ELENA SCOLARI |  Al Teatro Arsenale di Milano Jacob Olesen mette in scena “Ho servito il re d’Inghilterra”, il delicato testo del ceco Bohumil Hrabal.

Un cameriere piccolo e molto sveglio riesce ad essere assunto all’Hotel Parìz di Praga l’11 ottobre 1936. Bohumil è il suo nome, ha il complesso della bassa statura e tiene la testa alta nella speranza che il collo gli si allunghi. E’ buffo, umile, svelto e molto poetico. Jacob Olesen, attore svedese e per niente basso, in livrea, è un ottimo interprete di questo personaggio creato dallo scrittore ceco Hrabal. La leggerezza e la maestria di movimento imparate in anni di scuola clownesca sono l’abito giusto per il piccolo Bohumil, ma anche per tutti gli altri ruoli che Olesen interpreta in questa pièce: il cameriere ha a che fare con il suo maître di sala, con il padrone e vari clienti dell’albergo, con il re d’Etiopia, con una prostituta, e infine con i nazisti.

Numerosi esilaranti episodi sono raccontati e “mimati” dal protagonista, in un allegro stile demodé che ricorda i film muti e le comiche di una volta. Citiamo tra tutti l’irresisitibile vendita di wurstel ai passeggeri di un treno in partenza che non riescono ad ottenere il loro resto e la descrizione della pantagruelica cena organizzata presso l’Hotel Parìz per il monarca etiope: vengono serviti cammelli farciti di antilopi farcite di tacchini farciti di pesce farciti di uova in un susseguirsi incalzante di ripieni e inciampi ridicoli.

L’autore ha messo un po’ di sé in Bohumil (Jan Dite nell’originale), soprattutto l’essere persona anticonvenzionale e l’aver fatto molti mestieri diversi, tra cui proprio il cameriere e perfino l’imballatore di carta da macero ricavata dai libri censurati dal regime comunista.

Il libro di Hrabal è ambientato negli anni che precedono l’invasione di Praga da parte dei nazisti fino all’arrivo del comunismo negli anni ’50. Il nostro cameriere non sembra preoccuparsi troppo del contesto storico e dei fatti di cronaca, finché la tragedia non copisce anche lui e la sua amata moglie.
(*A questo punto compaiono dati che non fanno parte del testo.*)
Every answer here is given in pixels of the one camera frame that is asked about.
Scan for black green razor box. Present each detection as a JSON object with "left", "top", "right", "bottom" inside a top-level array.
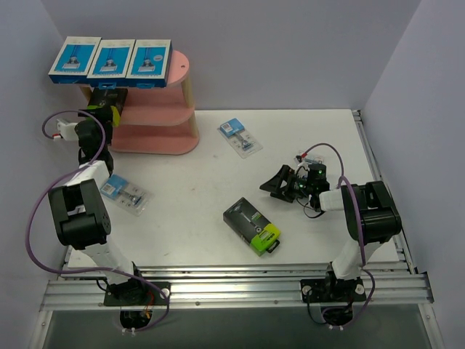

Lo spettacolo vede in scena il solo Olesen che ci porta, linguisticamente parlando, in un’atmosfera altra grazie al frequente utilizzo di lingue per noi straniere e pressoché incomprensibili, danese e svedese, i brani così recitati focalizzano l’attenzione dello spettatore sul movimento, sulla gestualità e capiamo comunque bene cosa sta succedendo grazie alla mimica.

Il lavoro è senz’altro una buona trasposizione del romanzo, possiamo forse esprimere qualche perplessità per la scelta registica di Giovanna Mori e Giovanni Calò che segna l’inevitabile differenza d’effetto tra la straripante prosa di Hrabal e questa traduzione teatrale, più asciutta e meno travolgente.

“Il mio nome è Bohumil” è un’ora di teatro piacevole, il tono rimane forse eccessivamente naif ma troviamo comunque che ci sia bisogno di storie che raccontino anche anni drammatici della Storia attraverso la lente dell’arte, non dai soli documentari è alimentata la memoria.